Object detection and characterization from faint signals in images: applications in astronomy and microscopy

Détection et caractérisation d’objets à partir de signaux faibles dans des images : applications en astronomie et microscopie

Illustration of the main contributions for astronomy and microscopy.


Detecting and characterizing objects in images in the low signal-to-noise ratio regime is a critical issue in many areas such as astronomy or microscopy.
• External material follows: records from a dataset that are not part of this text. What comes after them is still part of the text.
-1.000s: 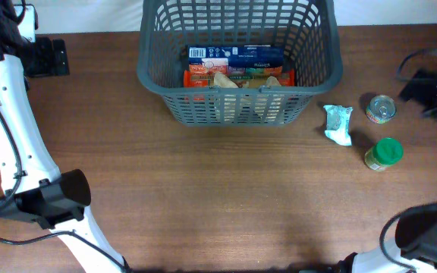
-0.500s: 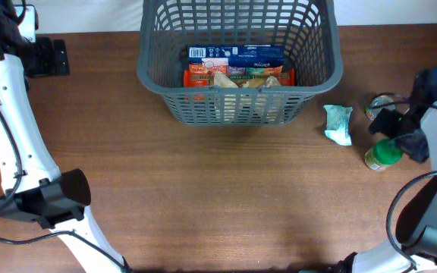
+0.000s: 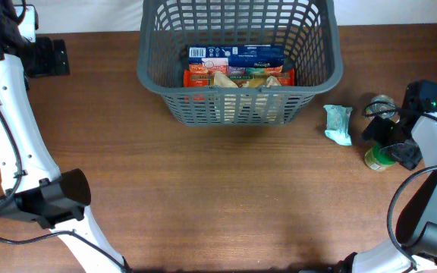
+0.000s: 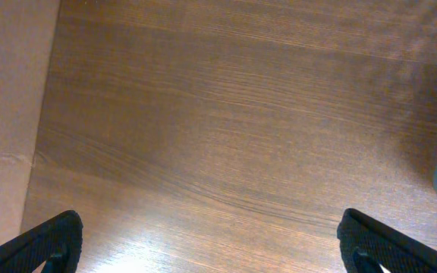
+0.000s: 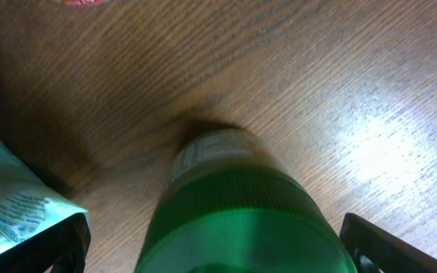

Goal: Pack container
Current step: 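Grasp the green-lidded jar with the right gripper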

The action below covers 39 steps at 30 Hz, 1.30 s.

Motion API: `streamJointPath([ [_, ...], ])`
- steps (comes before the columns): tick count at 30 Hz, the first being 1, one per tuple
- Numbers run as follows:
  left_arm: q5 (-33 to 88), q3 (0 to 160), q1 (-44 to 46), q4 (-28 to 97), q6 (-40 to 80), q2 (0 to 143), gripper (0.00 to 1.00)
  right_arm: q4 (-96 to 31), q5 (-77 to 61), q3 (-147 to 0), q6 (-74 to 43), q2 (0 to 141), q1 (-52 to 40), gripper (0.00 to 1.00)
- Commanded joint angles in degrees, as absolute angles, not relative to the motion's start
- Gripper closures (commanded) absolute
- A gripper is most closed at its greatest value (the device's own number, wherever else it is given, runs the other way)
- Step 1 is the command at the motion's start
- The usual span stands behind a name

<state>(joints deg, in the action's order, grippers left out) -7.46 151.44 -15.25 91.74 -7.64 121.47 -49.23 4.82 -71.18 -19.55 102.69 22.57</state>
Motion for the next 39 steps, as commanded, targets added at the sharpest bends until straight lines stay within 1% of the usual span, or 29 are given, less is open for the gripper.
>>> streamJointPath([
  [1, -6.85, 151.50, -15.55, 91.83, -6.90, 121.82, 0.01, -49.01, 4.49, -70.63, -20.51, 101.75, 22.94, 0.01],
  [16, -6.85, 151.50, -15.55, 91.83, -6.90, 121.82, 0.01, -47.99, 4.69, -70.59, -21.54, 107.15, 22.98, 0.01],
  [19, -6.85, 151.50, -15.55, 91.83, -6.90, 121.82, 0.01, -47.99, 4.71, -70.61, -21.54, 107.18, 22.98, 0.12],
  [21, -6.83, 151.50, -15.55, 91.83, -6.90, 121.82, 0.01, -47.99, 4.71, -70.59, -21.54, 107.18, 22.96, 0.29],
  [22, -6.85, 151.50, -15.55, 91.83, -6.90, 121.82, 0.01, -48.01, 4.71, -70.59, -21.54, 107.18, 22.96, 0.34],
  [28, -6.85, 151.50, -15.55, 91.83, -6.90, 121.82, 0.01, -48.80, 4.51, -70.87, -21.52, 107.09, 23.00, 0.54],
  [31, -6.85, 151.50, -15.55, 91.83, -6.90, 121.82, 0.01, -51.68, 3.38, -73.23, -21.52, 106.56, 23.00, 0.68],
  [33, -6.85, 151.50, -15.55, 91.83, -6.90, 121.82, 0.01, -53.71, 3.22, -75.40, -21.50, 105.67, 23.00, 0.73],
  [35, -6.85, 151.50, -15.55, 91.83, -6.90, 121.82, 0.01, -56.84, 3.22, -79.05, -21.47, 104.09, 23.00, 0.74],
  [39, -6.83, 151.50, -15.55, 91.83, -6.90, 121.82, 0.01, -63.42, 3.14, -88.88, -21.30, 99.79, 22.83, 0.74],
])
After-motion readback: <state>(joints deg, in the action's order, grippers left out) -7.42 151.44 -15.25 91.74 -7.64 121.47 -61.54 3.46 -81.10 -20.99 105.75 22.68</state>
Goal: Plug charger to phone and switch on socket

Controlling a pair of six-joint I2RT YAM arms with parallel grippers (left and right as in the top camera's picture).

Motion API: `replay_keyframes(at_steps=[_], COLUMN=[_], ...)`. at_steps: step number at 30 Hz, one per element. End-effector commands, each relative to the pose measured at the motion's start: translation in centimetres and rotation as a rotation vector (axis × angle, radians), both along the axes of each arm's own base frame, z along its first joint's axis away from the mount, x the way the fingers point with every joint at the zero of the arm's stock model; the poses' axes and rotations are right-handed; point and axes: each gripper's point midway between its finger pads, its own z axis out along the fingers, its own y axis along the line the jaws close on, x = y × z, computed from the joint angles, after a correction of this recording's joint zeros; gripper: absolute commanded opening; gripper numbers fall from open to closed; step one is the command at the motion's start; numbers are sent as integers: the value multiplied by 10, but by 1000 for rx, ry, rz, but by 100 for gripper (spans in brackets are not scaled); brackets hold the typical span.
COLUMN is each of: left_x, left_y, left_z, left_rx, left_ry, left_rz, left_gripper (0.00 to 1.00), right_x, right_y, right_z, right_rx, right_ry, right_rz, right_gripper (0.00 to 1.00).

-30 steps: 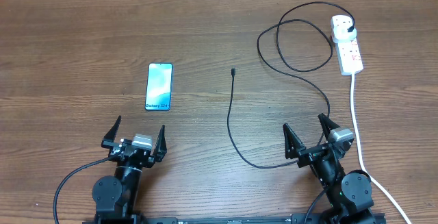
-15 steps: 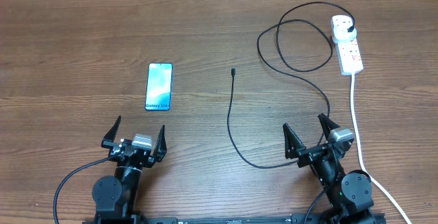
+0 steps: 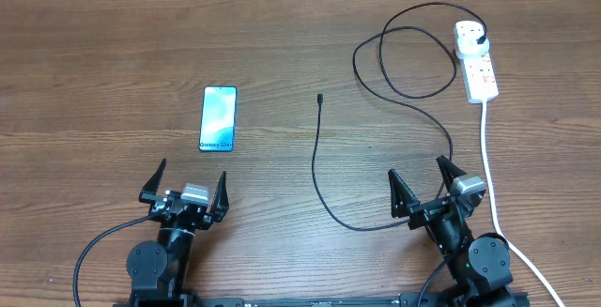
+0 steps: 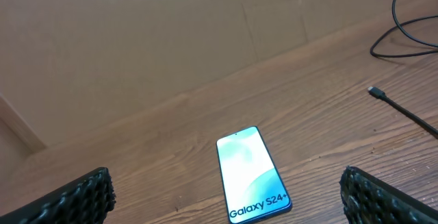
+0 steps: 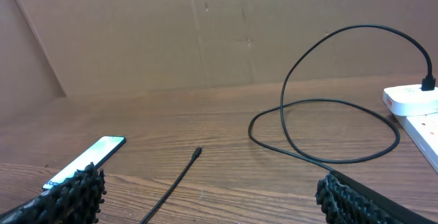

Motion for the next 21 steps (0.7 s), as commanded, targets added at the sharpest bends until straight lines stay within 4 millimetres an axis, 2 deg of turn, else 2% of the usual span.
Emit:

In astronomy, the detection of exoplanets and their characterization by direct imaging from the Earth is a hot topic. A target star and its close environment (hosting potential exoplanets) are observed on short exposures. In microscopy, in-line holography is a cost-effective method for characterizing microscopic objects. Based on the recording of a hologram, it allows a digital focusing in any plane of the imaged 3-D volume. In these two fields, the object detection problem is made difficult by the low contrast between the objects and the nonstationary background of the recorded images.
In this thesis, we propose an unsupervised exoplanet detection and characterization algorithm based on the statistical modeling of background fluctuations. The method, based on a modeling of the statistical distribution of patches, captures their spatial covariances. It reaches a performance superior to state-of-the-art techniques on several datasets of the European high-contrast imager SPHERE operating at the Very Large Telescope. It produces statistically grounded and spatially-stationary detection maps in which detections can be performed at a constant probability of false alarm. It also produces photometrically unbiased spectral energy distributions of the detected sources. The use of a statistical model of the data leads to reliable photometric and astrometric accuracies. This methodological framework can be adapted to the detection of spatially-extended patterns in strong structured background, such as the diffraction patterns in holographic microscopy. We also propose robust approaches based on weighting strategies to reduce the influence of the numerous outliers present in real data. We show on holographic videos that the proposed weighting approach achieves a bias/variance tradeoff. In astronomy, the robustness improves the performance of our detection method in particular at close separations where the stellar residuals dominate. Our algorithms are adapted to benefit from the possible spectral diversity of the data, which improves the detection and characterization performance. All the algorithms developed are unsupervised: weighting and/or regularization parameters are estimated in a data-driven fashion. Beyond the applications in astronomy and microscopy, the signal processing methodologies introduced are general and could be applied to other detection and estimation problems.